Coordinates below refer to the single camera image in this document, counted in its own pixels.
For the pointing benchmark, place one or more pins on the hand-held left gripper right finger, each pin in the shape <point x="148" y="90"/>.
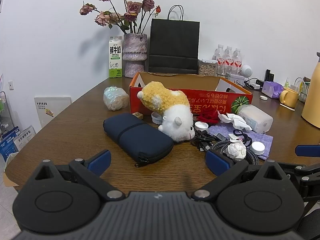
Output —
<point x="217" y="162"/>

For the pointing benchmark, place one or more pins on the clear water bottle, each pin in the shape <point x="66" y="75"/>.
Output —
<point x="228" y="56"/>
<point x="219" y="55"/>
<point x="237" y="58"/>

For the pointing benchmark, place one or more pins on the white wall panel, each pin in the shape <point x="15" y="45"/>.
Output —
<point x="52" y="105"/>

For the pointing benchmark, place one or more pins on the white tin box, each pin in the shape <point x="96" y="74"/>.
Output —
<point x="237" y="78"/>

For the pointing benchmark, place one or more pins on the white tissue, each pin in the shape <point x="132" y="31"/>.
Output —
<point x="236" y="122"/>

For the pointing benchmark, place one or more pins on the dried rose bouquet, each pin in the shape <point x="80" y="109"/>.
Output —
<point x="133" y="6"/>

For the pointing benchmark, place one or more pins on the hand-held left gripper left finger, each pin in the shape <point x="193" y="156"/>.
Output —
<point x="100" y="162"/>

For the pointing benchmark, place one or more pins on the white printed bag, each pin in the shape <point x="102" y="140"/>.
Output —
<point x="26" y="137"/>

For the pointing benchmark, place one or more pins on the yellow mug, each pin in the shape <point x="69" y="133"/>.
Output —
<point x="290" y="97"/>

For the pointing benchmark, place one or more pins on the white paper ball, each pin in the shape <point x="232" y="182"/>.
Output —
<point x="236" y="150"/>

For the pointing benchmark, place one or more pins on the black paper bag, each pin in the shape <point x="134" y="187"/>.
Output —
<point x="172" y="45"/>

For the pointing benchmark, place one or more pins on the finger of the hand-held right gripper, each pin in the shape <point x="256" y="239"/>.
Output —
<point x="308" y="150"/>
<point x="300" y="167"/>

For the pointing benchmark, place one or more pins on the purple marbled vase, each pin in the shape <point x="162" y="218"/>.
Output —
<point x="133" y="55"/>

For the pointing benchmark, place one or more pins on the small white lid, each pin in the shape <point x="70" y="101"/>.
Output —
<point x="263" y="97"/>

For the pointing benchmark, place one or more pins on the clear seed jar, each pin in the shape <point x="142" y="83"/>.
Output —
<point x="207" y="68"/>

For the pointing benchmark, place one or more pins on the green white milk carton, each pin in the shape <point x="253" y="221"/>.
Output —
<point x="115" y="55"/>

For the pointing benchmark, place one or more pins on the green white box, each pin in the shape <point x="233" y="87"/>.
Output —
<point x="303" y="91"/>

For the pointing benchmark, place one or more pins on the wooden desktop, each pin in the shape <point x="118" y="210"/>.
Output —
<point x="82" y="130"/>

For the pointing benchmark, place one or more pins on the small wooden cube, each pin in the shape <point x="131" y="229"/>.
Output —
<point x="138" y="116"/>

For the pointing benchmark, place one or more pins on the white paper scrap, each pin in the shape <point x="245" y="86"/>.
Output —
<point x="233" y="137"/>

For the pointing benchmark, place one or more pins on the yellow thermos jug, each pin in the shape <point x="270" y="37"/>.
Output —
<point x="312" y="97"/>

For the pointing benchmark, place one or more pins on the white ridged lid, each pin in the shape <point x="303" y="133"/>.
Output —
<point x="155" y="118"/>

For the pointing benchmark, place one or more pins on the purple tissue pack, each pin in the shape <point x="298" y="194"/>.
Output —
<point x="271" y="88"/>

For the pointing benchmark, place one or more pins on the navy zipper pouch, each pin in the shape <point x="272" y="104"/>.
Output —
<point x="135" y="135"/>

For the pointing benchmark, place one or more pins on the white round speaker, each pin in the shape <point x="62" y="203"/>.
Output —
<point x="247" y="70"/>

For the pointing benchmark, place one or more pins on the purple cloth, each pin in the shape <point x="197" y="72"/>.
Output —
<point x="262" y="138"/>

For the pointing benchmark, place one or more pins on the white wall socket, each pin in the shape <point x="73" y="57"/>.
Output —
<point x="10" y="85"/>

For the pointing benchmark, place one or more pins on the white plastic container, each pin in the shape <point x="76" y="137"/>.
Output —
<point x="255" y="117"/>

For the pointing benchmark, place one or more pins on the small spray bottle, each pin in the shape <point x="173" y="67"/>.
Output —
<point x="287" y="83"/>

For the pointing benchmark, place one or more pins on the white bottle cap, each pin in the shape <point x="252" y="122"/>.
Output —
<point x="200" y="125"/>
<point x="258" y="148"/>

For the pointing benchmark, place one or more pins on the orange cardboard box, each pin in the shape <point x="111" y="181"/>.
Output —
<point x="180" y="81"/>

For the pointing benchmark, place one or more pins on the yellow white plush toy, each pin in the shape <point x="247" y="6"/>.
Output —
<point x="175" y="122"/>

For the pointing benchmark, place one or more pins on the red artificial rose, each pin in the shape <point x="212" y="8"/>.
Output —
<point x="208" y="116"/>

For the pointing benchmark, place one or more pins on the blue cardboard box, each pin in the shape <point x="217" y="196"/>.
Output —
<point x="7" y="145"/>

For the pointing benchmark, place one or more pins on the clear plastic bag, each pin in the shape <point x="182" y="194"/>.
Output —
<point x="115" y="98"/>

▶ [WHAT YOU SHOULD DO] Where a line in the records above contains the word "yellow", copy that line.

▶ [ANSWER SECTION]
For the pointing benchmark, place one or more pins on the yellow mug, each pin in the shape <point x="69" y="133"/>.
For the pointing benchmark, place one or more pins on the yellow thermos jug, each pin in the shape <point x="270" y="37"/>.
For the pointing benchmark, place one or more pins on the yellow white plush toy, each pin in the shape <point x="247" y="6"/>.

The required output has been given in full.